> [About this exercise]: All that is needed is the first stretch of the listing below, repeated exactly and ending with the line that contains "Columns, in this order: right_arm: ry". Pictures are to be left out.

*** Task inputs Section Begins ***

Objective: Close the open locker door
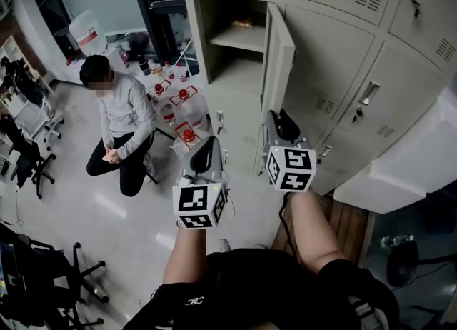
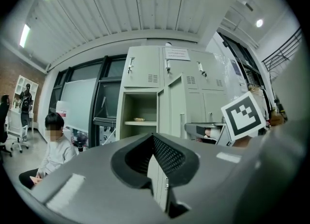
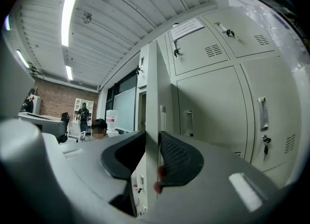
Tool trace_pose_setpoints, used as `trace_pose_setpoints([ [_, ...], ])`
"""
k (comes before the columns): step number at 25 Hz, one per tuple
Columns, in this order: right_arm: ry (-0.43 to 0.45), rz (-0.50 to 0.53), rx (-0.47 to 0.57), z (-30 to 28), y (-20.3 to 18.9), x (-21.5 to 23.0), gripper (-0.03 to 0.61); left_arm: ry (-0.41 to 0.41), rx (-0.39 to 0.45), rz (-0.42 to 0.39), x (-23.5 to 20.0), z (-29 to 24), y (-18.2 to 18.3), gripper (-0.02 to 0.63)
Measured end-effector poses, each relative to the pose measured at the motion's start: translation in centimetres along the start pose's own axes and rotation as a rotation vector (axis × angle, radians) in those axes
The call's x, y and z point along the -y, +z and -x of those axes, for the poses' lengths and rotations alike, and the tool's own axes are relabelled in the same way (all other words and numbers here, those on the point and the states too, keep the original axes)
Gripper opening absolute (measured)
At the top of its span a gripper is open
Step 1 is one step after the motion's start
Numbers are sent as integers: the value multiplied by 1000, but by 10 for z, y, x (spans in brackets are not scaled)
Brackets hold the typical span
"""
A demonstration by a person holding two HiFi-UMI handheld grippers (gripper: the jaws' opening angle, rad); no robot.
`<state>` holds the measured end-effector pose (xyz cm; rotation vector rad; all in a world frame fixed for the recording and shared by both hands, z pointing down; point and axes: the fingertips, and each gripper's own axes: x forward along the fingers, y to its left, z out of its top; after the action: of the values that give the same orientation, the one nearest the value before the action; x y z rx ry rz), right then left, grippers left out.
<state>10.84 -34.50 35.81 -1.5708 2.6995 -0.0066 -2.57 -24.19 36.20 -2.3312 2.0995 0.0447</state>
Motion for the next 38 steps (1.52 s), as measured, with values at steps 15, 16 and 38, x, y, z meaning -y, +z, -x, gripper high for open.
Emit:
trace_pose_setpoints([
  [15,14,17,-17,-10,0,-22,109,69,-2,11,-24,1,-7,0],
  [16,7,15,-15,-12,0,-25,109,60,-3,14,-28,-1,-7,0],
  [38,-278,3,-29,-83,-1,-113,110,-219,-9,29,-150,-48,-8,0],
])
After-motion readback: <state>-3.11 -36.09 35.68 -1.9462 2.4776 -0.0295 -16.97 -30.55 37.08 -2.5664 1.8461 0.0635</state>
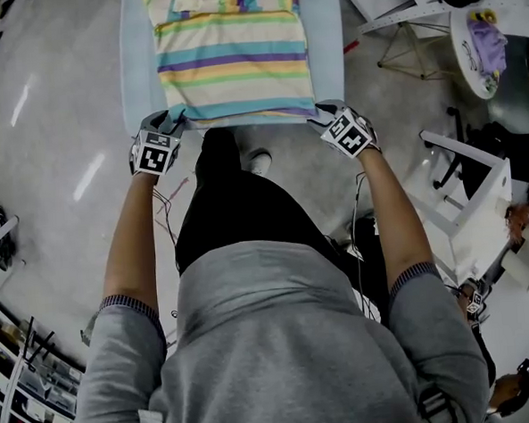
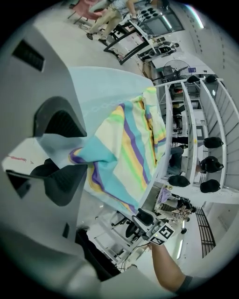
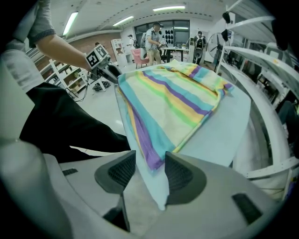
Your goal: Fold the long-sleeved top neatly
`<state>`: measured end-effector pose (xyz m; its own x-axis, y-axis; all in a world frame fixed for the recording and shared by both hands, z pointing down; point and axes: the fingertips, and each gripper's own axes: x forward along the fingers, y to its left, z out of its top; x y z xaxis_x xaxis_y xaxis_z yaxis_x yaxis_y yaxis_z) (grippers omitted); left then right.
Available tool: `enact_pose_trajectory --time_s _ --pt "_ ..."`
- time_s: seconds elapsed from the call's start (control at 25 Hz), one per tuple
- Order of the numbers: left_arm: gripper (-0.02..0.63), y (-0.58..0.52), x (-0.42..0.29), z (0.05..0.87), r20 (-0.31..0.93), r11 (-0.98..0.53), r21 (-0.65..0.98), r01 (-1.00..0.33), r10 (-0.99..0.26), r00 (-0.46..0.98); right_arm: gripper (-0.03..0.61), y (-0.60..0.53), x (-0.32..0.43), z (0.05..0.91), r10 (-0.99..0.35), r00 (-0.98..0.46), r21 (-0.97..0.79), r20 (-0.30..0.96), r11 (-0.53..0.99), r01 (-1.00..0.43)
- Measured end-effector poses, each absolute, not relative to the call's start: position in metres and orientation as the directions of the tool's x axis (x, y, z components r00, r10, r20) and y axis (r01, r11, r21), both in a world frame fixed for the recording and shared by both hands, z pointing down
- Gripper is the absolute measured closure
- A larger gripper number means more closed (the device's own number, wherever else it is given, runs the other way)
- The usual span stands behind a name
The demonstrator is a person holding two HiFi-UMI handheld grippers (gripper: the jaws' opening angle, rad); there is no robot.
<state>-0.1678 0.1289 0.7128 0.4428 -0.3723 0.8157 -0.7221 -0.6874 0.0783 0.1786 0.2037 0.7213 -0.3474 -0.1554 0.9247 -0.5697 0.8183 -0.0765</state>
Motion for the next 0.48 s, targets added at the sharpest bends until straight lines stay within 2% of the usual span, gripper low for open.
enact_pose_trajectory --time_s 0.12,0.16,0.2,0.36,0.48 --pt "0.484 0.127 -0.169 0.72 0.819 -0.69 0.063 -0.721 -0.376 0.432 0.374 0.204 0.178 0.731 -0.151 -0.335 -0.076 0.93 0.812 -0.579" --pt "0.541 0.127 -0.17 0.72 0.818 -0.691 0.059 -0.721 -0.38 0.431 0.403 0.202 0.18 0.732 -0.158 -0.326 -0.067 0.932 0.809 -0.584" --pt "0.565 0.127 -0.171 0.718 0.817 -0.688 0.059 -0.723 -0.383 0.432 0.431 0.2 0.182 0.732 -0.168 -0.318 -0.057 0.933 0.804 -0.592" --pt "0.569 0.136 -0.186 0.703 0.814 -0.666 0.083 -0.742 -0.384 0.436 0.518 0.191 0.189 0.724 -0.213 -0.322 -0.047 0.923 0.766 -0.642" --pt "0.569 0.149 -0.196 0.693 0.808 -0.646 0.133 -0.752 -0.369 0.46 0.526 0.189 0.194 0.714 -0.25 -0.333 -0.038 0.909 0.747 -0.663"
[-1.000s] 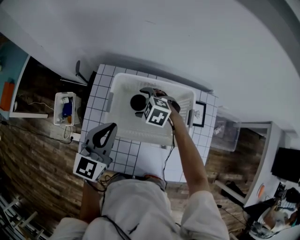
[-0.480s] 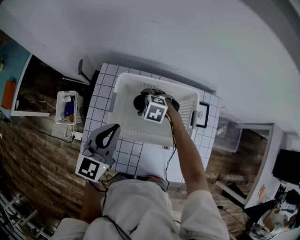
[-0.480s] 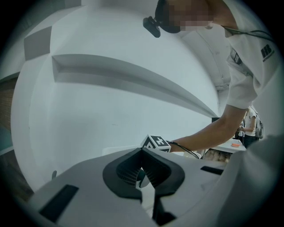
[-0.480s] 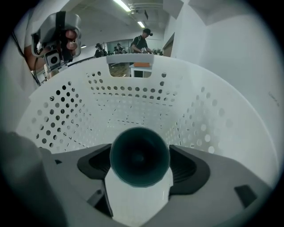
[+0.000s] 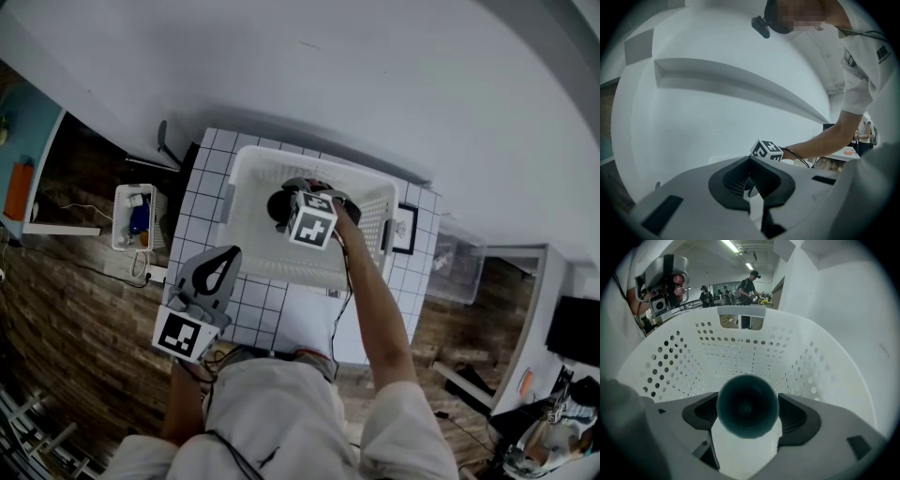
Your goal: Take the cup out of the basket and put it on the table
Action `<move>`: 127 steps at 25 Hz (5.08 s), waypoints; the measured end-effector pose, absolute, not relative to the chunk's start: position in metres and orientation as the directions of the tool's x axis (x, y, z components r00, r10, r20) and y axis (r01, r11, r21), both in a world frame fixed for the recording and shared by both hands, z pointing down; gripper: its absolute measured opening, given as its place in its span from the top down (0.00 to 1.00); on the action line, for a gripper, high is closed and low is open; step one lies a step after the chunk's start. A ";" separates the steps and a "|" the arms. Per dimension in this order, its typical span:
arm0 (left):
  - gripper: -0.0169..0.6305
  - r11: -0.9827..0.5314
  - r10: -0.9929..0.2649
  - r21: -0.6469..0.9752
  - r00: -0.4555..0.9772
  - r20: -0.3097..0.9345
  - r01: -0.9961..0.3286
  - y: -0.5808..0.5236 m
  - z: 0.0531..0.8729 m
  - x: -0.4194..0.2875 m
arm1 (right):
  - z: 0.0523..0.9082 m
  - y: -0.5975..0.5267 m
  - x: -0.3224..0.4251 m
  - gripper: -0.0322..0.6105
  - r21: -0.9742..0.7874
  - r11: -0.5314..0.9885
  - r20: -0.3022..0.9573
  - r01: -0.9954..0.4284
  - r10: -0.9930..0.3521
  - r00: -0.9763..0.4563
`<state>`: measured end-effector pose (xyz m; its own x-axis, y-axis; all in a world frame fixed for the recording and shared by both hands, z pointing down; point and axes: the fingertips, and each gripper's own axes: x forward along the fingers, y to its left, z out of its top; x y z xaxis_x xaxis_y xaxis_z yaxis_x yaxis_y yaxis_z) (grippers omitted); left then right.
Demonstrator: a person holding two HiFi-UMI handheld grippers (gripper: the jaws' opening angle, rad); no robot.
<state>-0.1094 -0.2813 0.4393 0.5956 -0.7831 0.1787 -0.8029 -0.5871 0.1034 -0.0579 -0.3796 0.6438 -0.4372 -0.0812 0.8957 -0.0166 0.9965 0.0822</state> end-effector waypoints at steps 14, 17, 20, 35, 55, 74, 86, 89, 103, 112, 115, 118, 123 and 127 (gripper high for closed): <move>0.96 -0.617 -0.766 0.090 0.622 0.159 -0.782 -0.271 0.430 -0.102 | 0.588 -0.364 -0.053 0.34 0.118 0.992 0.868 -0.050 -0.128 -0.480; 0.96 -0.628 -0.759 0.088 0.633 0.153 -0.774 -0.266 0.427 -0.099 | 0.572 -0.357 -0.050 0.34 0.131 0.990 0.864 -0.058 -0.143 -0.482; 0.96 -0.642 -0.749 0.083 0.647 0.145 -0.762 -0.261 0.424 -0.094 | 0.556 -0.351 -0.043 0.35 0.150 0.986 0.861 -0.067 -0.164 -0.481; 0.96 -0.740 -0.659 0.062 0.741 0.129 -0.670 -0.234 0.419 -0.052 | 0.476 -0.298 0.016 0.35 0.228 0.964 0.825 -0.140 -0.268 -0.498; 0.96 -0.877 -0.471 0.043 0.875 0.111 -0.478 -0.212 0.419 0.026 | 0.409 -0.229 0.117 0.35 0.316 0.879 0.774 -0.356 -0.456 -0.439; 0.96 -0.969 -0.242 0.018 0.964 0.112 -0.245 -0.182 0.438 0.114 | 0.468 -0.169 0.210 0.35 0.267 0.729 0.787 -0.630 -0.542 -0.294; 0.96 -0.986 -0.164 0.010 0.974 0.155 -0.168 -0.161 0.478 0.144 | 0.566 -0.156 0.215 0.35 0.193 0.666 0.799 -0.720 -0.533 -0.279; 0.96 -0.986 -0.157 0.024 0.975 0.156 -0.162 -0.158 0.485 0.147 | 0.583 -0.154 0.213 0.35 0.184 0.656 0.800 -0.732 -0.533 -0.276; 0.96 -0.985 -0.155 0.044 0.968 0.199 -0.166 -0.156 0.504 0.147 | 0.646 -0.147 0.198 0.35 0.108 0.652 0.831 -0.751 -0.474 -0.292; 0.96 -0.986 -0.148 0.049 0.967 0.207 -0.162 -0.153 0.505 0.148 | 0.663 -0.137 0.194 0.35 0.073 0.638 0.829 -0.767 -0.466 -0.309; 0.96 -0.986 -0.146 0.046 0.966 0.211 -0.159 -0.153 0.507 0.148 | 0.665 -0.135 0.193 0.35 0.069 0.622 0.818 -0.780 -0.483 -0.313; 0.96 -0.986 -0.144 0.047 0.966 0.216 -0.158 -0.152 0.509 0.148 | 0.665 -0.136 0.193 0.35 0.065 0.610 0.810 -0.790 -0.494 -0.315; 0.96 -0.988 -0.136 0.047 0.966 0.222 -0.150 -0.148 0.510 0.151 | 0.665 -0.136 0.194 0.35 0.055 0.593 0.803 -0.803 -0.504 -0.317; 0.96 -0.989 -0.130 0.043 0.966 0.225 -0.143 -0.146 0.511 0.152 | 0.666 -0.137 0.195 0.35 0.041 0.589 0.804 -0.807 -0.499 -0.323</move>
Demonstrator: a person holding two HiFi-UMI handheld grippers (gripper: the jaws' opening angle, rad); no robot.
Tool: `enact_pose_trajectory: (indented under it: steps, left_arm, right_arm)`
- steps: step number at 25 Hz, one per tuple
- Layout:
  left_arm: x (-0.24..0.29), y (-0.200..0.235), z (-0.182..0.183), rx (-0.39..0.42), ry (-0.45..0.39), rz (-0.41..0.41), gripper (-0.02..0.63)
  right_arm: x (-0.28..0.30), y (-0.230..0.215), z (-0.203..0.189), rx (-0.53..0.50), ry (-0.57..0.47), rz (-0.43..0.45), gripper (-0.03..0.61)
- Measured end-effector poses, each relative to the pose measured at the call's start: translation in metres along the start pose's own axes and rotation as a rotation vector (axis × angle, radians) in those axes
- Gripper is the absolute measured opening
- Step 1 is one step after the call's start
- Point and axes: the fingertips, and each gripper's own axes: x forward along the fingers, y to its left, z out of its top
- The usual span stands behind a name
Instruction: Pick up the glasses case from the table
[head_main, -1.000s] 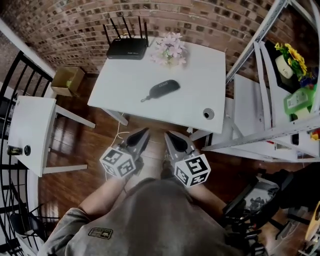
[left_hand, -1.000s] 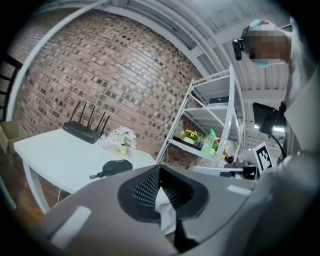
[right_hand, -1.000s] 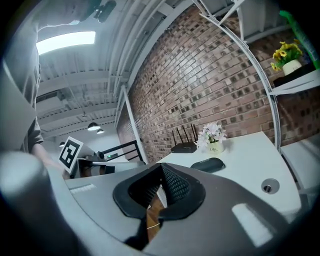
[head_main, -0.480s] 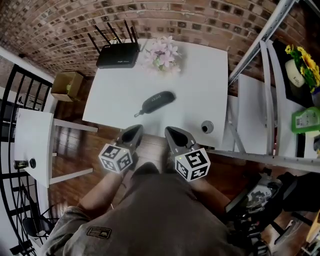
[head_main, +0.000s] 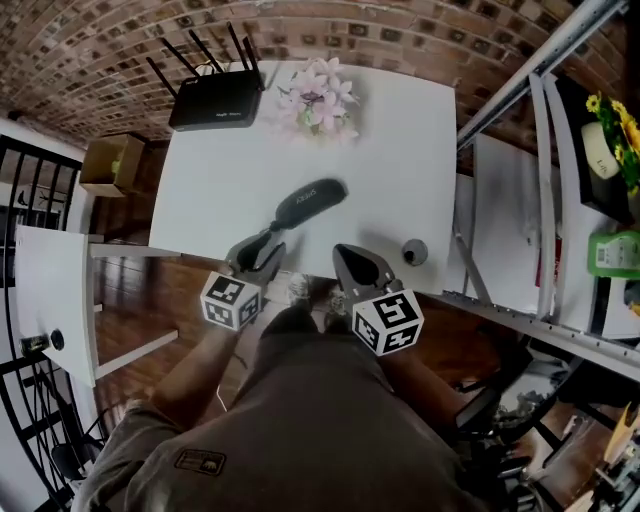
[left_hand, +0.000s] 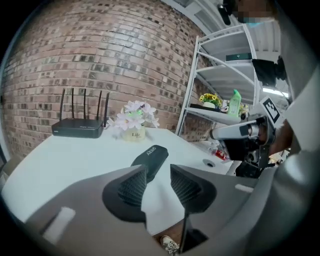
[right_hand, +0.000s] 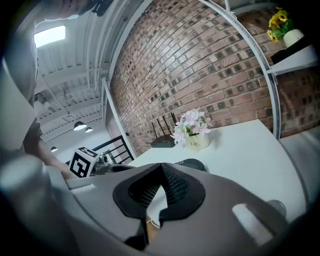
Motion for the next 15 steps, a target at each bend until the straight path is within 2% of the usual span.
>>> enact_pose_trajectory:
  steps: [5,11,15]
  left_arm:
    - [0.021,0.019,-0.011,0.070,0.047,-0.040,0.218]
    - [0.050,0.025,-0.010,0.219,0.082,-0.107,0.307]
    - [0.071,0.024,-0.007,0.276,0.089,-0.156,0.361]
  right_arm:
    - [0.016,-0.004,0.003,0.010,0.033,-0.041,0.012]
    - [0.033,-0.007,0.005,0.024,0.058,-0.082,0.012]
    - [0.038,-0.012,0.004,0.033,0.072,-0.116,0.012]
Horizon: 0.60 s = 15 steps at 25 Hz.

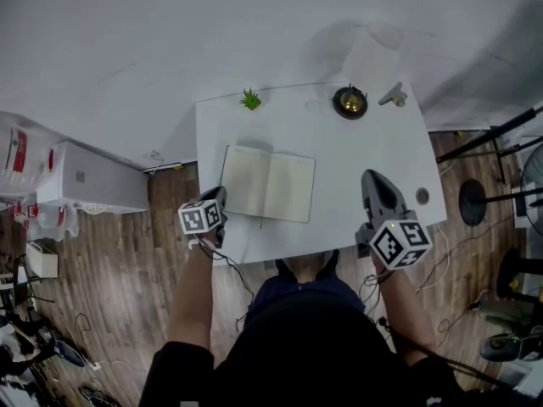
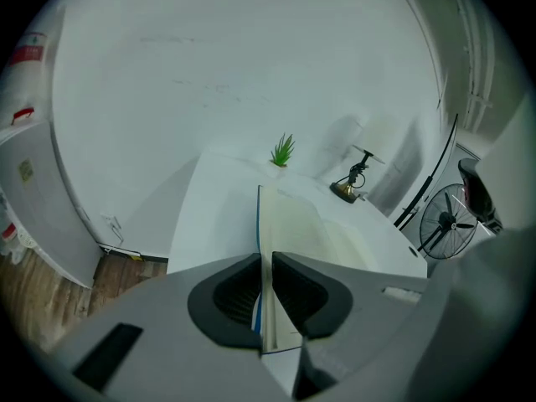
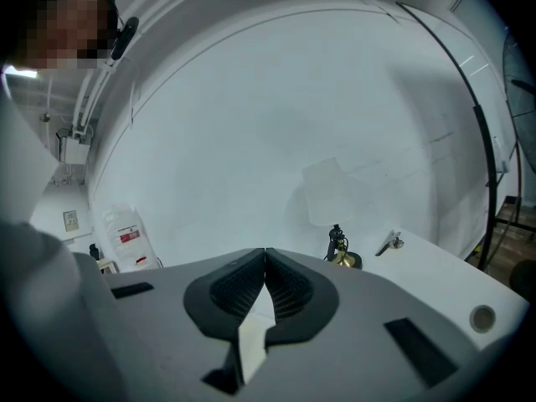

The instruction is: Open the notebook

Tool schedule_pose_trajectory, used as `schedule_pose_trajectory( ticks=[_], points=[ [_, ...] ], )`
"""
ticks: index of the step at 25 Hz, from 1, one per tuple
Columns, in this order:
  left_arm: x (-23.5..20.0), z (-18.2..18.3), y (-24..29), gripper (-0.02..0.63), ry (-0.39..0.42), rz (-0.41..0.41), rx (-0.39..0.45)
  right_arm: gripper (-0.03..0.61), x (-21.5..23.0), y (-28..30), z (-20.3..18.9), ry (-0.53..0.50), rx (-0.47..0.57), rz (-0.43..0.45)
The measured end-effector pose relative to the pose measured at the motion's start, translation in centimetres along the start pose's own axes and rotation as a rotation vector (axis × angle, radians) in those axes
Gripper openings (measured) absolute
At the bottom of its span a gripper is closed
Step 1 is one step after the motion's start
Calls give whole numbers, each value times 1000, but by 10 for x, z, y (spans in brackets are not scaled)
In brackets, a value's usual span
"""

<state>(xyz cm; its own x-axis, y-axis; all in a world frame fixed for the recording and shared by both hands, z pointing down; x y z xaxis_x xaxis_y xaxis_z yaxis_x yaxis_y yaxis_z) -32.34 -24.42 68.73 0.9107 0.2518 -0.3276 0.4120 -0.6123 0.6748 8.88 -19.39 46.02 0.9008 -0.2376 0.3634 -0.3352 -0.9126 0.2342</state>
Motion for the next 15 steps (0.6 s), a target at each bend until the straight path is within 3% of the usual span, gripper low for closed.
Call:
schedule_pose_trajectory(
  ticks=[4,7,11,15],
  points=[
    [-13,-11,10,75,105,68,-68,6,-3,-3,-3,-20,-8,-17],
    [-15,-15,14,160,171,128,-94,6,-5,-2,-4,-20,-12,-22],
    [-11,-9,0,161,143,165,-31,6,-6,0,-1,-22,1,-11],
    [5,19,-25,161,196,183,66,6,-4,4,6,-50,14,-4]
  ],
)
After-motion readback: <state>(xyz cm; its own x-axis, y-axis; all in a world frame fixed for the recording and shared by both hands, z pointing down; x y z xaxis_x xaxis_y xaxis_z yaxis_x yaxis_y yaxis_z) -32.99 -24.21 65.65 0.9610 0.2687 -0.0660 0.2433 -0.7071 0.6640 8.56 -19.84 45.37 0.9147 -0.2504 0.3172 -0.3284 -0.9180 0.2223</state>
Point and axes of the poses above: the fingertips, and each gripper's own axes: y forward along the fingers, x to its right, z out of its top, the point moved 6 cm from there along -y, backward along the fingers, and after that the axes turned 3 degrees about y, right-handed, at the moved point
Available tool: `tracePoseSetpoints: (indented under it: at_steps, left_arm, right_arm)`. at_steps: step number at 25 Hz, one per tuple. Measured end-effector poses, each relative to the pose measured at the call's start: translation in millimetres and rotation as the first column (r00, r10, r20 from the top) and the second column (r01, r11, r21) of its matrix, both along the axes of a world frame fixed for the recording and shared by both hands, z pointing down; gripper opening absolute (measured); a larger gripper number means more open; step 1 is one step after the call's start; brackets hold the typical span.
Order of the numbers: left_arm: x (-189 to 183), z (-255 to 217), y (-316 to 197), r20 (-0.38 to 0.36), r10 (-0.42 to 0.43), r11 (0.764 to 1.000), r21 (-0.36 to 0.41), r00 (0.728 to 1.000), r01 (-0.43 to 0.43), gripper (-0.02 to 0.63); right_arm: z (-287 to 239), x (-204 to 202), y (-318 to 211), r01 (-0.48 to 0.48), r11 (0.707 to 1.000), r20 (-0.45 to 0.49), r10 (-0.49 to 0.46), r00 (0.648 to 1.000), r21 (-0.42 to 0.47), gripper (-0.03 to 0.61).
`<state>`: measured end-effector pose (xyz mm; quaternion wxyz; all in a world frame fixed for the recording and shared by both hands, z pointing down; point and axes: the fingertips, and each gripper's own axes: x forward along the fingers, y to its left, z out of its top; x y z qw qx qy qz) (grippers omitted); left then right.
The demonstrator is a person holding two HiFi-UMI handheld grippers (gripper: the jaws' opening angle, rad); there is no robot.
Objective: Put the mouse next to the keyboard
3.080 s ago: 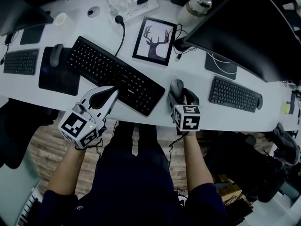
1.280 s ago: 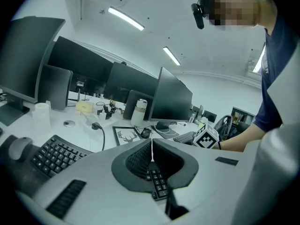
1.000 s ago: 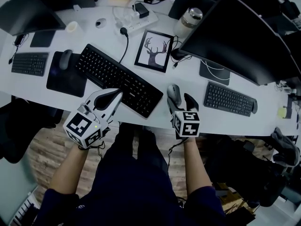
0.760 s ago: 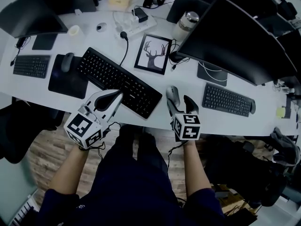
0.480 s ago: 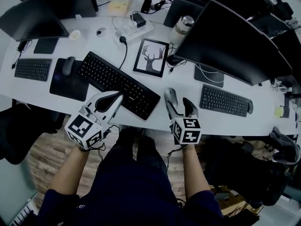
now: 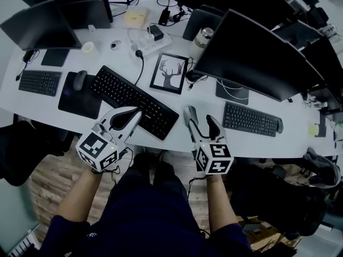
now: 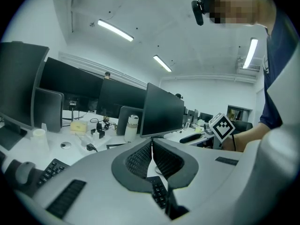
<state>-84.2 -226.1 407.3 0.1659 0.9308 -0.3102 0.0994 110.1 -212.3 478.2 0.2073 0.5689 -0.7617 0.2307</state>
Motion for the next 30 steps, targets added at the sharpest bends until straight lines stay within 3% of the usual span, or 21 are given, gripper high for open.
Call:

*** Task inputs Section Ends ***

> [Exercise output]:
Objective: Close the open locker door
Tool trace_pose_setpoints, used as `trace_pose_setpoints([ [_, ...], ])`
"""
k (comes before the columns): step number at 25 Hz, one per tuple
Columns, in this order: right_arm: ry (-0.43 to 0.45), rz (-0.50 to 0.53), rx (-0.47 to 0.57), z (-30 to 28), y (-20.3 to 18.9), x (-21.5 to 23.0), gripper (-0.03 to 0.61); left_arm: ry (-0.41 to 0.41), rx (-0.39 to 0.45), rz (-0.42 to 0.39), x (-23.5 to 20.0), z (-29 to 24), y (-18.2 to 18.3), gripper (-0.02 to 0.63)

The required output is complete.